▶ What is expected
Once you reach the line that holds "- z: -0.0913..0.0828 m" in the listing below, output it and every line after it through the line that holds "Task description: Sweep", word for word.
=== Supplied information ===
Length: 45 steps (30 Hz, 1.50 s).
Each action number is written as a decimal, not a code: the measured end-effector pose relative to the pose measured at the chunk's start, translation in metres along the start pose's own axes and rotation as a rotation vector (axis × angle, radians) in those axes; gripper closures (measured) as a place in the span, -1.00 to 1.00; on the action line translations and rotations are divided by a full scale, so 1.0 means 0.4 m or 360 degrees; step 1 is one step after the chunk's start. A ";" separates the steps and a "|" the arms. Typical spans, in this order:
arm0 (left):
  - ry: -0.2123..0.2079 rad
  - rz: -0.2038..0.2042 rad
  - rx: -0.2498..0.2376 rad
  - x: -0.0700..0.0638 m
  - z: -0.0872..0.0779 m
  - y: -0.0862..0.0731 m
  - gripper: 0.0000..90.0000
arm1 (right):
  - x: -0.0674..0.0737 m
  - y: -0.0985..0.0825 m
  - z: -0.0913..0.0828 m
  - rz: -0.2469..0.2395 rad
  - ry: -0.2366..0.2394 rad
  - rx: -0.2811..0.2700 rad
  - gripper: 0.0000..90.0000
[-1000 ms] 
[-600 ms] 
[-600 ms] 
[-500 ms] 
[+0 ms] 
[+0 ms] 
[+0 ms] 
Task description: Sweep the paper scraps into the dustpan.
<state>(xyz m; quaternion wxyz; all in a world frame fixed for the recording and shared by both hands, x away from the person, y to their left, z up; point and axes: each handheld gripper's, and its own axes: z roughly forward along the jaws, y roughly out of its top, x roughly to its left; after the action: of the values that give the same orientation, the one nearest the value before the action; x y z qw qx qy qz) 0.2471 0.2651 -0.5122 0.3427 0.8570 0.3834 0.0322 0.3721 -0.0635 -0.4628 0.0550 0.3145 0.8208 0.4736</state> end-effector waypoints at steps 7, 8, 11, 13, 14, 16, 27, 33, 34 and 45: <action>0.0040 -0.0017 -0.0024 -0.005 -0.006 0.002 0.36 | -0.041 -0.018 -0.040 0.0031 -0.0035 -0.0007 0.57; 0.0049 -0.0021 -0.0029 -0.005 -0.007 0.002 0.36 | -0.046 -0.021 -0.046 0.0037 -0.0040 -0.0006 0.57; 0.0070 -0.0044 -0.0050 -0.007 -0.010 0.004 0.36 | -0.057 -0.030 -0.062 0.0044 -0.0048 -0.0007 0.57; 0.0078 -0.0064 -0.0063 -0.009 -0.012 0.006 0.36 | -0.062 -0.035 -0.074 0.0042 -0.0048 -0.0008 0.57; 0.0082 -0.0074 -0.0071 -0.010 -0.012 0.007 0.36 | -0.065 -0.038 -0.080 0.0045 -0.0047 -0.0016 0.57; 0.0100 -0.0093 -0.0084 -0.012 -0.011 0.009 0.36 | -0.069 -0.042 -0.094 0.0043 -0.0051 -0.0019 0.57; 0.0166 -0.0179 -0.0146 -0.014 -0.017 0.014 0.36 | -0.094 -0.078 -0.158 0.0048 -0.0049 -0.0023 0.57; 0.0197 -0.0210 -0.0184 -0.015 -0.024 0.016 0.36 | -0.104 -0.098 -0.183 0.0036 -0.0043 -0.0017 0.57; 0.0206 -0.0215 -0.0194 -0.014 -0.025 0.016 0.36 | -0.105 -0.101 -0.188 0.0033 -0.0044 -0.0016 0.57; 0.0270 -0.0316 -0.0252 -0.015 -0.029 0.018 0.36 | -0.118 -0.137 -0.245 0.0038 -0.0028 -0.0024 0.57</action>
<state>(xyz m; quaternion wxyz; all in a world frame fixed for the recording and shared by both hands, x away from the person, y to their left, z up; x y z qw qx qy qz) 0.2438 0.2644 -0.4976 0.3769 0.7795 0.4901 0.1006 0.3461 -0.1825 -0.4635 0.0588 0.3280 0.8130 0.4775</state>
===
▶ The answer
  - z: -0.0913..0.0828 m
  - rz: -0.2469..0.2395 rad
  - ry: -0.2366..0.2394 rad
  - rx: -0.2811..0.2700 rad
  - gripper: 0.0000..90.0000
[-1000 ms] 
[-600 ms] 
[-600 ms] 
[-500 ms] 
[+0 ms] 
[+0 ms] 
[+0 ms] 
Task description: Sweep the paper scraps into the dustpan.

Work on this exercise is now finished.